Her mother bowed her head and made the sign of the cross. Her father put his 
fork down and glared. “The only socio-economic advantage I ever enjoyed was my 
willingness to work the night shift at Great Northern Railroad to put myself 
through college. And the only socio-economic advantage you enjoy is my 
willingness to work sixty hours a week at a law firm to put you through 
college. Trust me, tuition doesn’t come with a white-skin discount.”
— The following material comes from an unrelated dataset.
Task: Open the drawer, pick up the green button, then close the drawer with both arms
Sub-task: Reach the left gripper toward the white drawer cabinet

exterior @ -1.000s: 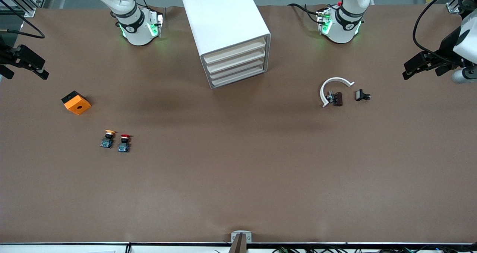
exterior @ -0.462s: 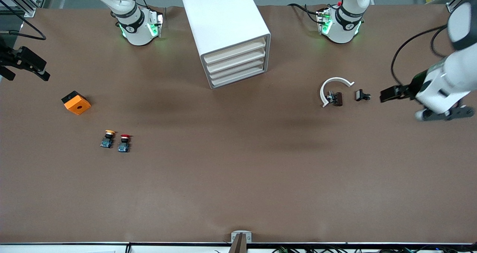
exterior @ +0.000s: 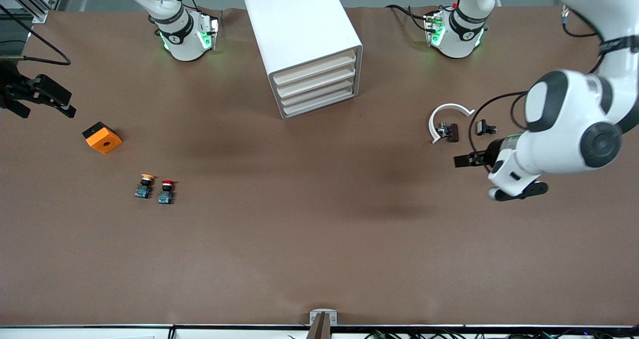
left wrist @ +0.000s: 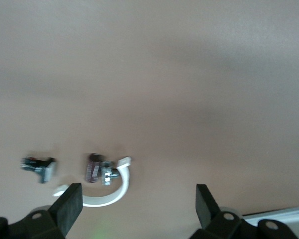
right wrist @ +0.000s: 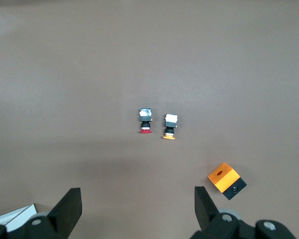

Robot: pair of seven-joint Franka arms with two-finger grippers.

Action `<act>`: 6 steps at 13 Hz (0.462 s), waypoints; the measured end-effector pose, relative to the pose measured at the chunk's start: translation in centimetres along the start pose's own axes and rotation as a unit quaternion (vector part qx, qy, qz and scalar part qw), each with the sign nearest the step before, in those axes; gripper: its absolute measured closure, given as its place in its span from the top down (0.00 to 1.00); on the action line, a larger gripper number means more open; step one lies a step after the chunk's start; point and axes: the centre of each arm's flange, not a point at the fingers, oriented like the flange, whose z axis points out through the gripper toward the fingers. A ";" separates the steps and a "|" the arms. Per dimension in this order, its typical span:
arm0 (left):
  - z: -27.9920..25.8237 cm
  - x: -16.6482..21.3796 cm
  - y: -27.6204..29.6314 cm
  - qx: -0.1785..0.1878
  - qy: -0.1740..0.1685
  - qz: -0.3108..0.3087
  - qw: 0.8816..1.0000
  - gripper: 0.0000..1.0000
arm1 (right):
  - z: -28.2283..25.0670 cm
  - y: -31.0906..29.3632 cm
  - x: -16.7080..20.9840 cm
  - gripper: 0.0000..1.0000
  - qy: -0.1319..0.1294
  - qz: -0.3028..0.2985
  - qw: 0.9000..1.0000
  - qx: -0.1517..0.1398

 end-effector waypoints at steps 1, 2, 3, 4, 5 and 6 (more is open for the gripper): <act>2.1 0.5 1.5 0.002 -0.007 -0.018 1.000 1.00 | 0.0 -0.4 0.0 1.00 0.000 -0.004 1.000 0.001; 4.3 0.7 3.2 0.007 -0.011 -0.043 0.999 1.00 | 0.2 -1.2 0.1 1.00 -0.002 -0.011 1.000 0.001; 6.4 0.8 5.1 0.013 -0.014 -0.071 0.997 1.00 | 0.5 -2.2 0.2 1.00 -0.005 -0.020 1.000 0.002; 8.6 0.4 7.2 0.022 -0.019 -0.105 0.994 1.00 | 1.1 -3.3 0.4 1.00 -0.010 -0.029 1.000 0.003; 10.8 -0.1 9.3 0.032 -0.024 -0.141 0.989 1.00 | 1.6 -4.1 0.6 1.00 -0.014 -0.036 0.999 0.004; 12.8 -0.5 11.3 0.039 -0.028 -0.178 0.983 1.00 | 2.1 -4.6 0.8 1.00 -0.018 -0.041 0.999 0.004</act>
Undaunted by this rebuttal, Jackie follows radical Kyle cross-country to the 
San Francisco Bay Area, where they become involved with the violent Weathermen 
and Black Panthers. David Noble pursues them both, and the tension in this 
passionate love triangle, as well as the ideological struggle between David and 
Kyle, climax in tragedy and redemption at the Altamont concert itself – along 
with a stunning final revelation.

Dr. Barager is a kidney specialist who bills himself as “the literary doctor,” 
and not without justification. Although a first-time novelist, he has an 
accomplished style and a strong sense of how to propel a story and to create 
well-rounded, sympathetic characters. Barager has breathed new life and an 
intellectual depth into a period too often stereotyped and romanticized in 
fiction. In his blog about the book’s politics, the author claims to have 
striven for neutrality and balance; but refreshingly, he neither ridicules 
conservative values and traditions, nor glorifies the counterculture.

To immerse the reader even more deeply in its ‘60s zeitgeist, the book actually 
includes a song playlist to help set the mood while reading, featuring iconic 
hits from the late-sixties like “Eight Miles High,” “Sunshine of Your Love,” 
and one of the most unlikely chart-toppers ever, “The Ballad of the Green 
Berets.” (The songs can all be accessed on Barager’s website.) A short 
bibliography is appended as well, including such enlightening volumes about the 
era as Destructive Generation: Second Thoughts About the Sixties, by Peter 
Collier and David Horowitz.

“The past is never dead,” William Faulkner once wrote. “It’s not even past.” 
The 1960s have impacted American history probably more than any other decade of 
the twentieth century. The ugliness of Altamont drew a dark curtain on the 
utopian Age of Aquarius, but the culture clash which that era spawned still 
rages today, a battle for the past and future of this nation’s soul. An 
historical novel this may be, but Altamont Augie simultaneously manages to read 
like a literary classic while crackling with contemporary resonance.